EXERCISE -
The answer must consist of every line in the records below that contains the string "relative".

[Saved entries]
=== Begin Enclosure ===
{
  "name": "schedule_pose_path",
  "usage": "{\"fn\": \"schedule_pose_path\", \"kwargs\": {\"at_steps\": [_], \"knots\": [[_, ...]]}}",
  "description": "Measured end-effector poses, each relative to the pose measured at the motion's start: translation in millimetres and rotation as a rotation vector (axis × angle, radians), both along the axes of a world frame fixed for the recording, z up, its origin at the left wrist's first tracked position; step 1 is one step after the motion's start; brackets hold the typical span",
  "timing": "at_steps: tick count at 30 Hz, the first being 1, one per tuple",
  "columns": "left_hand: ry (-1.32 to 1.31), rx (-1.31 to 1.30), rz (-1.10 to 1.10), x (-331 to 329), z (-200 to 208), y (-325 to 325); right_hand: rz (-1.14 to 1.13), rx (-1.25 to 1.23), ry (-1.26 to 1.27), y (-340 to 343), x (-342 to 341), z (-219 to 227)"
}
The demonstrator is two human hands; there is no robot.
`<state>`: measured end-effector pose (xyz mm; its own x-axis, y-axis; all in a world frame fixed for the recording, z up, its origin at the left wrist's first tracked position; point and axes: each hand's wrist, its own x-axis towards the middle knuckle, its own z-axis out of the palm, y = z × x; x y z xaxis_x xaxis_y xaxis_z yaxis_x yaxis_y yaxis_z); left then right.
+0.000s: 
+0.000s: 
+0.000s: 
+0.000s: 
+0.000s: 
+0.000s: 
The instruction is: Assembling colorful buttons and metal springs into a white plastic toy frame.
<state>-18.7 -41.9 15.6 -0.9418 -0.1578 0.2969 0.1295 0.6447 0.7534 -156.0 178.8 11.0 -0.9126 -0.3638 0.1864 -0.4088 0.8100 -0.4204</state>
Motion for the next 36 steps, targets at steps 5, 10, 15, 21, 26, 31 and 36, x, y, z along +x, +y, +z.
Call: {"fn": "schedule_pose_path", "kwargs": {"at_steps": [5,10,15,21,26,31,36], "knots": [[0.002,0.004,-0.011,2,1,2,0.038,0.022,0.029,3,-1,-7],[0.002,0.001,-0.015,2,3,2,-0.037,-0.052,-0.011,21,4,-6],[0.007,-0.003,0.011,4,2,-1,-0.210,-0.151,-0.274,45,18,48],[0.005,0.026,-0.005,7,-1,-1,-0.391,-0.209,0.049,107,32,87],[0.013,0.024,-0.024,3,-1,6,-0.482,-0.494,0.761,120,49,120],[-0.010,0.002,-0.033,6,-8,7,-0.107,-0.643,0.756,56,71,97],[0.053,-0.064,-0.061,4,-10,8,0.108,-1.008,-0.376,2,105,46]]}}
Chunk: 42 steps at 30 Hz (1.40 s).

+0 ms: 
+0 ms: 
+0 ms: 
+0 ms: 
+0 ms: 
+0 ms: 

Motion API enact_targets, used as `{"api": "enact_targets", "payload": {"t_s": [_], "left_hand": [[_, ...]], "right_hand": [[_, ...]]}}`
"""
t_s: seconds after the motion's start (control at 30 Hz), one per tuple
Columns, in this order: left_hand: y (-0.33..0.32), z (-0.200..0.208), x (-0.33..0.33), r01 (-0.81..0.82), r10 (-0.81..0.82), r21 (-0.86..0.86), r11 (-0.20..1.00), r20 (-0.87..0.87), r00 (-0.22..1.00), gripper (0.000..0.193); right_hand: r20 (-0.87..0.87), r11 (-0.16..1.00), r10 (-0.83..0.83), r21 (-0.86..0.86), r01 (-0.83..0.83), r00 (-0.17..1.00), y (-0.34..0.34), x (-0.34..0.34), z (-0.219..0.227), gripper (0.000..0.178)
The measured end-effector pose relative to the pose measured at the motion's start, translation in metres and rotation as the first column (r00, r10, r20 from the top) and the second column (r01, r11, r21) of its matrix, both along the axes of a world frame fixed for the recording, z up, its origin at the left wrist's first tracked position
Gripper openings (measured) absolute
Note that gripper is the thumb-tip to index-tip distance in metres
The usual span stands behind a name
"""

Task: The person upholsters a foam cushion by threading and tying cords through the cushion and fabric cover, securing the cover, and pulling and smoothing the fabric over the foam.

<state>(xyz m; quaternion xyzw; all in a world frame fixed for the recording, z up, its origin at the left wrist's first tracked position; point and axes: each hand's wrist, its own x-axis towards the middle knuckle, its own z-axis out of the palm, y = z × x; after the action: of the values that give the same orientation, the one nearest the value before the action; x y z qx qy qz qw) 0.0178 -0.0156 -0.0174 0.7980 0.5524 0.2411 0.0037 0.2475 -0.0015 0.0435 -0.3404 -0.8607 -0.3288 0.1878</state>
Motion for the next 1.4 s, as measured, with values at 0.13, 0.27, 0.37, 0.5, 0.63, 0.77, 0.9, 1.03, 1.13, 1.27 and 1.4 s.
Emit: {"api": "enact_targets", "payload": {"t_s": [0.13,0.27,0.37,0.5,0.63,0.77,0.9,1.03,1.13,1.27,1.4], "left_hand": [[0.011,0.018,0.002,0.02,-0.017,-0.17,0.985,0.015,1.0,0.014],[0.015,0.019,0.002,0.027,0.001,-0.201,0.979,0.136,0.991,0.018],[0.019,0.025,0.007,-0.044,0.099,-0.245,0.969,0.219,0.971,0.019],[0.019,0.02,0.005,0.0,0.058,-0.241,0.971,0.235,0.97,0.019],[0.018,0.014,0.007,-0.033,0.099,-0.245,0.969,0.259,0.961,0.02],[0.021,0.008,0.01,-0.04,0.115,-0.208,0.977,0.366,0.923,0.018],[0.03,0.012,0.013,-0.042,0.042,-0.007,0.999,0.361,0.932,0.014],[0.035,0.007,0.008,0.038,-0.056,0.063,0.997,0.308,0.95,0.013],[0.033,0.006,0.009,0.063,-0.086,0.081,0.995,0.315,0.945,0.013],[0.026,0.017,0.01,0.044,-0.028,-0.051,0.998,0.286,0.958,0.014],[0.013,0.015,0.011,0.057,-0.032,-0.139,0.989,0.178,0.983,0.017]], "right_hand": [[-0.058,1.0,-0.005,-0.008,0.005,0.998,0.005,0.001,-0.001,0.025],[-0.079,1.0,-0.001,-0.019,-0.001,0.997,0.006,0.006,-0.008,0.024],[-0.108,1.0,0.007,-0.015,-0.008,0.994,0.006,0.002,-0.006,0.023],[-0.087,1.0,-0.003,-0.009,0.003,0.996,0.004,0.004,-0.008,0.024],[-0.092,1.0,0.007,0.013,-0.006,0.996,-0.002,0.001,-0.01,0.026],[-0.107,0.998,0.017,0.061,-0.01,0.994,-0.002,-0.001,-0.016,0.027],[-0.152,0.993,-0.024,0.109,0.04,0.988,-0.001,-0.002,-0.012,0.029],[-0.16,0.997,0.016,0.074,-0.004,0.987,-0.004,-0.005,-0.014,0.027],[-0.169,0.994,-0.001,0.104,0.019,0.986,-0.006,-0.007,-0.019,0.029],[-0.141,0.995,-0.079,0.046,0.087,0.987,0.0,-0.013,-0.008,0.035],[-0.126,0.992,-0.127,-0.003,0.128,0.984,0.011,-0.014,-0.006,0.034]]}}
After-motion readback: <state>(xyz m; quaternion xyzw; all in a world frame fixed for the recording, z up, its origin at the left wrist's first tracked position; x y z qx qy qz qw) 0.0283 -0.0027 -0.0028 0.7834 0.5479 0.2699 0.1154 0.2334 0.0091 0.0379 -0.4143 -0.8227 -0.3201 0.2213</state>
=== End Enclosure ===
REPLY TO THE EXERCISE -
  "description": "Measured end-effector poses, each relative to the pose measured at the motion's start: translation in millimetres and rotation as a rotation vector (axis × angle, radians), both along the axes of a world frame fixed for the recording, z up, its origin at the left wrist's first tracked position; step 1 is one step after the motion's start; brackets hold the typical span",
The measured end-effector pose relative to the pose measured at the motion's start, translation in metres and rotation as the first column (r00, r10, r20 from the top) and the second column (r01, r11, r21) of its matrix, both along the axes of a world frame fixed for the recording, z up, its origin at the left wrist's first tracked position

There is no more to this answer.